Les recours semblent se concentrer sur les ressorts d'un certain nombre de Cours d'appel33(*). Il existe une différence particulièrement importante dans le taux d'acceptation des offres selon que le demandeur relève des Cours d'appel de Paris et de Bordeaux ou des autres Cours d'appel :

Répartition comparée du nombre de victimes indemnisées
par le FIVA et des contentieux indemnitaires

Le graphique ci-dessus montre que le nombre de recours devant la Cour d'appel de Paris est proportionnellement plus élevé que le nombre de dossiers d'indemnisation traités dans son ressort, et qu'à l'inverse, les recours devant la Cour de Rennes sont proportionnellement moins élevés. La Cour d'appel de Paris représente au 31 mai 2004, 25 % des contentieux indemnitaires contre les offres du FIVA alors que les victimes habitant cette région ne représentent que 5,4 % des dossiers du FIVA.

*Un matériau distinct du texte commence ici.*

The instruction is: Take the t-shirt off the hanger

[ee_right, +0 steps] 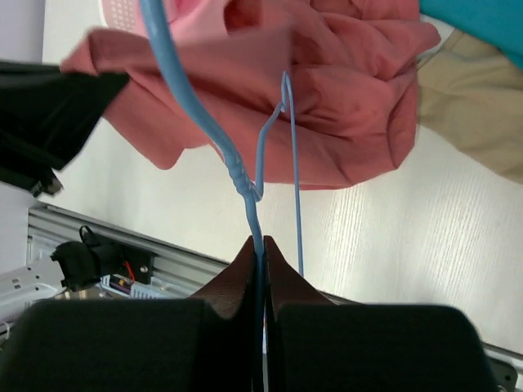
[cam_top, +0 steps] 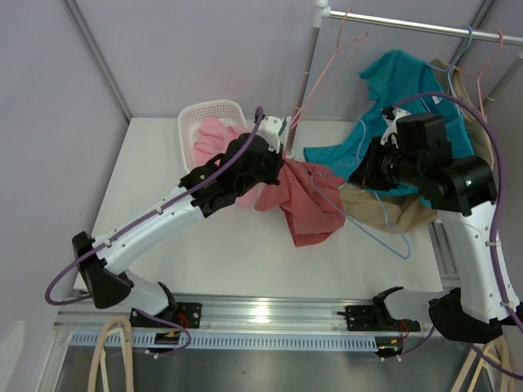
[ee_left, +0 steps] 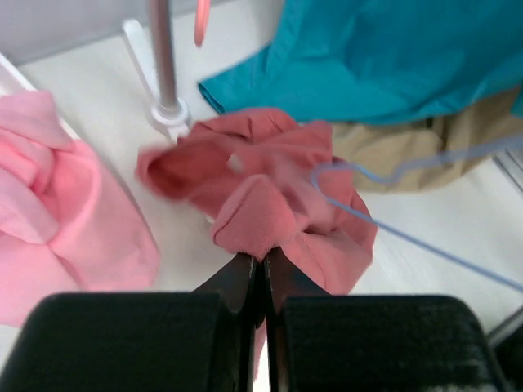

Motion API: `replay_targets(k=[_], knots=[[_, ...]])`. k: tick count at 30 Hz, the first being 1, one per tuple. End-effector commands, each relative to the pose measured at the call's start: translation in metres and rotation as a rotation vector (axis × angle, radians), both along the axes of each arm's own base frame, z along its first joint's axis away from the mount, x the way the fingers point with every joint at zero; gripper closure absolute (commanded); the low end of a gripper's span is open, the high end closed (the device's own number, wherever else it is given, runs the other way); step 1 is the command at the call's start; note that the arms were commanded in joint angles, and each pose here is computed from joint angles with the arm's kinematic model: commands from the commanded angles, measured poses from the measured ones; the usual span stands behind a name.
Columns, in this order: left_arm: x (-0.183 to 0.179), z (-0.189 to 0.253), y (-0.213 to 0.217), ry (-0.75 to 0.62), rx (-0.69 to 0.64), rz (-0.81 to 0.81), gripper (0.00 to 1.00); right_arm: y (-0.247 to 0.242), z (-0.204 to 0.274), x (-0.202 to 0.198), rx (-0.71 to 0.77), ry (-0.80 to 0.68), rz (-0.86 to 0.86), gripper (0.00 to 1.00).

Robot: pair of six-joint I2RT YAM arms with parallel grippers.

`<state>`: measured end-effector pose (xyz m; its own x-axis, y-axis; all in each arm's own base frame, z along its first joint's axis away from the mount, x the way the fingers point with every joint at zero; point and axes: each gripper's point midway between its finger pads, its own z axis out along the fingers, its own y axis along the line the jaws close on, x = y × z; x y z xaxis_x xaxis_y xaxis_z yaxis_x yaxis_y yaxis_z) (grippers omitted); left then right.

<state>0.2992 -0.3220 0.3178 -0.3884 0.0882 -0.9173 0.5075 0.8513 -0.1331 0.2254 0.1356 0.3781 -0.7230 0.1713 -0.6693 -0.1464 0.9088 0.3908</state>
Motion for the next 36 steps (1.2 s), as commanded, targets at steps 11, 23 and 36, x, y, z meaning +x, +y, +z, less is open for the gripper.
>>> replay_targets(k=[11, 23, 36], knots=[[0.000, 0.046, 0.051, -0.057, -0.044, 0.099, 0.99, -0.070, 0.056, -0.001, -0.107, -0.323, -0.274, 1.00], [0.044, 0.176, 0.123, -0.275, -0.199, 0.302, 0.99, -0.067, 0.093, 0.109, -0.130, -0.546, -0.407, 1.00], [0.135, 0.346, 0.155, -0.842, -0.385, 0.298, 0.99, -0.097, 0.119, 0.215, -0.164, -0.702, -0.585, 1.00]])
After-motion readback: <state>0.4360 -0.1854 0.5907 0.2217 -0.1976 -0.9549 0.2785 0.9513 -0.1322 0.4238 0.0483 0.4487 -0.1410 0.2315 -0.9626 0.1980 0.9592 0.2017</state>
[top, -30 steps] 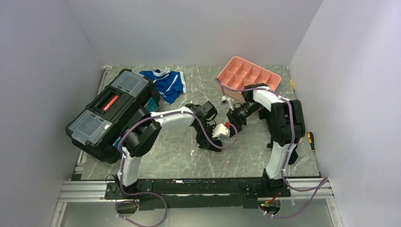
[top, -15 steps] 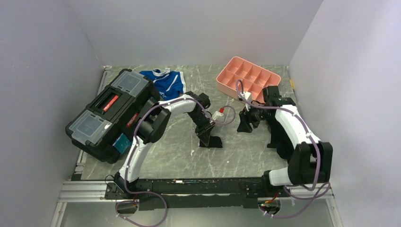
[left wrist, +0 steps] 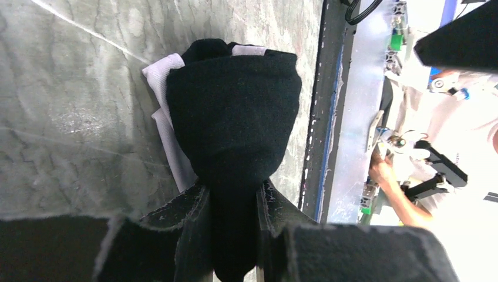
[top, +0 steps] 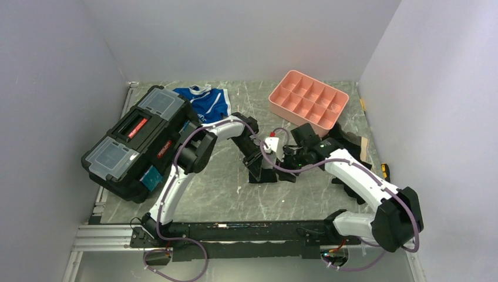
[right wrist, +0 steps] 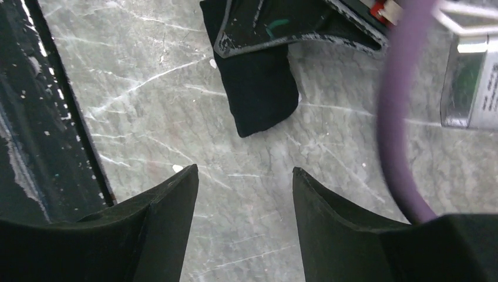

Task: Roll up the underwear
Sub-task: Roll the underwear to the center of the board, then pick up the underwear from the center of the board.

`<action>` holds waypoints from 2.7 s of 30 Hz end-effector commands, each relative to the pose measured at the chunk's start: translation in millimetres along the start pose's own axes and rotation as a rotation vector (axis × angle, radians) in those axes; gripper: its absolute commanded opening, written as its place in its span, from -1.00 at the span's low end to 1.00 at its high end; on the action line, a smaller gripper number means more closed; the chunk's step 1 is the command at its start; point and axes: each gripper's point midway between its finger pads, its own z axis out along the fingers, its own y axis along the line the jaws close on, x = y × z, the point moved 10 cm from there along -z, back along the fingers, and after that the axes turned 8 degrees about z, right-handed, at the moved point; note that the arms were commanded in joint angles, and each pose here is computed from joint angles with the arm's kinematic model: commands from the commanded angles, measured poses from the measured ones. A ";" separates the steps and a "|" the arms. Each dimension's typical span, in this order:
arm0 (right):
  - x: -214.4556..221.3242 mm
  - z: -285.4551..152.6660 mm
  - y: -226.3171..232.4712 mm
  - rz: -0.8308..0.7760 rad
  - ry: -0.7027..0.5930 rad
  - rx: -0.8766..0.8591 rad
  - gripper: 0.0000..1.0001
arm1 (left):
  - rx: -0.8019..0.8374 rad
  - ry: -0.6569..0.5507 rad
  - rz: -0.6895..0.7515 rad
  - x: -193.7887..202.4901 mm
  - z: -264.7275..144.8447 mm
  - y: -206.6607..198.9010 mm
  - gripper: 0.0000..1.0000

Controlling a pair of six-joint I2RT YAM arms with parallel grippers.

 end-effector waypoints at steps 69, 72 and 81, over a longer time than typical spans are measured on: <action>28.8 131.0 -6.7 0.050 0.470 -0.428 -1.00 | -0.165 0.040 -0.140 34.5 -18.5 44.3 0.29; 31.8 132.7 -7.2 0.054 0.484 -0.424 -1.00 | -0.204 0.027 -0.138 34.8 -27.7 41.5 0.38; 33.4 129.5 -15.2 0.112 0.456 -0.456 -1.00 | -0.299 -0.059 -0.139 40.9 -56.6 26.1 0.44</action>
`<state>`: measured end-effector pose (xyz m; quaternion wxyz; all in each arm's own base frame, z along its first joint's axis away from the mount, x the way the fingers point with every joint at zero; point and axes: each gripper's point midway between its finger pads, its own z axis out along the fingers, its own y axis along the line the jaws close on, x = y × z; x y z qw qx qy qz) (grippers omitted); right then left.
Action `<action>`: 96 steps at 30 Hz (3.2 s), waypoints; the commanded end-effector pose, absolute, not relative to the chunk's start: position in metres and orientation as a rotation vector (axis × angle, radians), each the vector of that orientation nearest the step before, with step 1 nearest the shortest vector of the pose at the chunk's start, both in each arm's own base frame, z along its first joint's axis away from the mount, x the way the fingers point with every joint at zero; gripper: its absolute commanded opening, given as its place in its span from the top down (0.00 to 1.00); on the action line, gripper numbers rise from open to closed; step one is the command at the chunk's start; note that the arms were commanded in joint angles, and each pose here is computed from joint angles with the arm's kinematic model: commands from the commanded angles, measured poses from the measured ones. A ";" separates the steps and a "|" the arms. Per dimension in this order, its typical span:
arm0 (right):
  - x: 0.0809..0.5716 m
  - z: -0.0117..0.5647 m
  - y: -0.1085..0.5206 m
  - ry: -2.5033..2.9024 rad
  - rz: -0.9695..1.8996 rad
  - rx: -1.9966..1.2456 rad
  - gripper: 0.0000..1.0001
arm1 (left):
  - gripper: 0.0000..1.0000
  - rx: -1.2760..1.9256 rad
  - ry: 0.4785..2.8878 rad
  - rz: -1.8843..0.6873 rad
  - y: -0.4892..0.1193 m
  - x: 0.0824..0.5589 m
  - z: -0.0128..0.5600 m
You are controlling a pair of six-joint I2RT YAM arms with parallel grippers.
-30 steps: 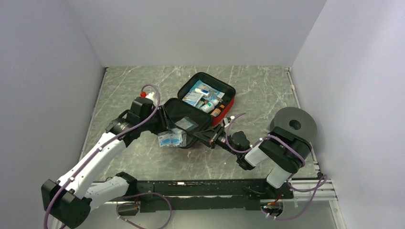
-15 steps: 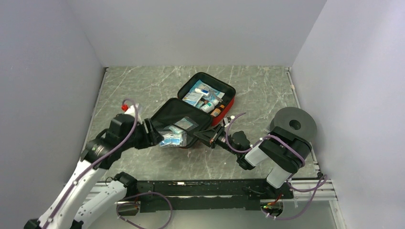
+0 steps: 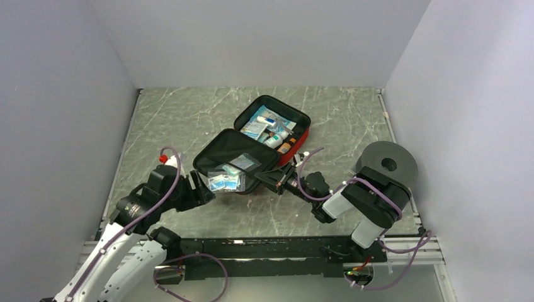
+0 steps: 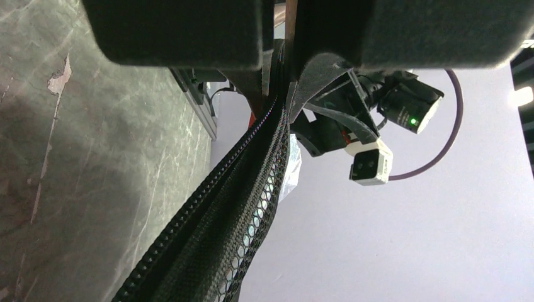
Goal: Organize the medicine kit
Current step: Adjust the medical item in the medicine box, then close the medicine box at the center of the board.
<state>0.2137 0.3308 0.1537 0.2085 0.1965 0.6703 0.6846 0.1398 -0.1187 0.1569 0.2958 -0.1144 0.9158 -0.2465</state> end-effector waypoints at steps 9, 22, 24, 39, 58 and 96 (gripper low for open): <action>0.216 0.249 0.319 1.431 2.093 0.382 1.00 | 0.39 -0.311 2.330 -0.750 -0.143 0.179 0.178; 0.215 0.246 0.318 1.442 2.086 0.385 1.00 | 0.85 -0.273 2.329 -0.792 -0.161 0.198 0.184; 0.214 0.244 0.318 1.448 2.083 0.383 1.00 | 0.88 -0.264 2.333 -0.779 -0.161 0.203 0.186; 0.209 0.234 0.317 1.483 2.061 0.360 1.00 | 0.96 -0.223 2.368 -0.746 -0.180 0.242 0.190; 0.208 0.242 0.321 1.463 2.076 0.329 1.00 | 1.00 -0.201 2.383 -0.850 -0.215 0.280 0.183; 0.210 0.297 0.368 1.288 2.154 0.391 1.00 | 0.37 -0.366 2.304 -0.747 -0.109 0.125 0.169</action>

Au moins deux raisons à ces différences peuvent être identifiées. La première tient à la plus ou moins grande implication des associations de victimes. La seconde à l'espérance d'obtenir une indemnisation supplémentaire.

Mais le nombre de décisions judiciaires toujours plus nombreuses amène à s'interroger sur la présence d'autres facteurs.

* 31 Cf. également le rapport public particulier de la Cour sur la gestion du risque accidents du travail et maladies professionnelles, p. 152.

* 32 Monde de l'économie du 10 mars 2003 intitulé « Amiante : la double tromperie »

* 33 Selon l'art 53 de la LFSS 2001 : l'action en justice contre le fonds « est intentée devant la cour d'appel dans le ressort de laquelle se trouve le domicile du demandeur ».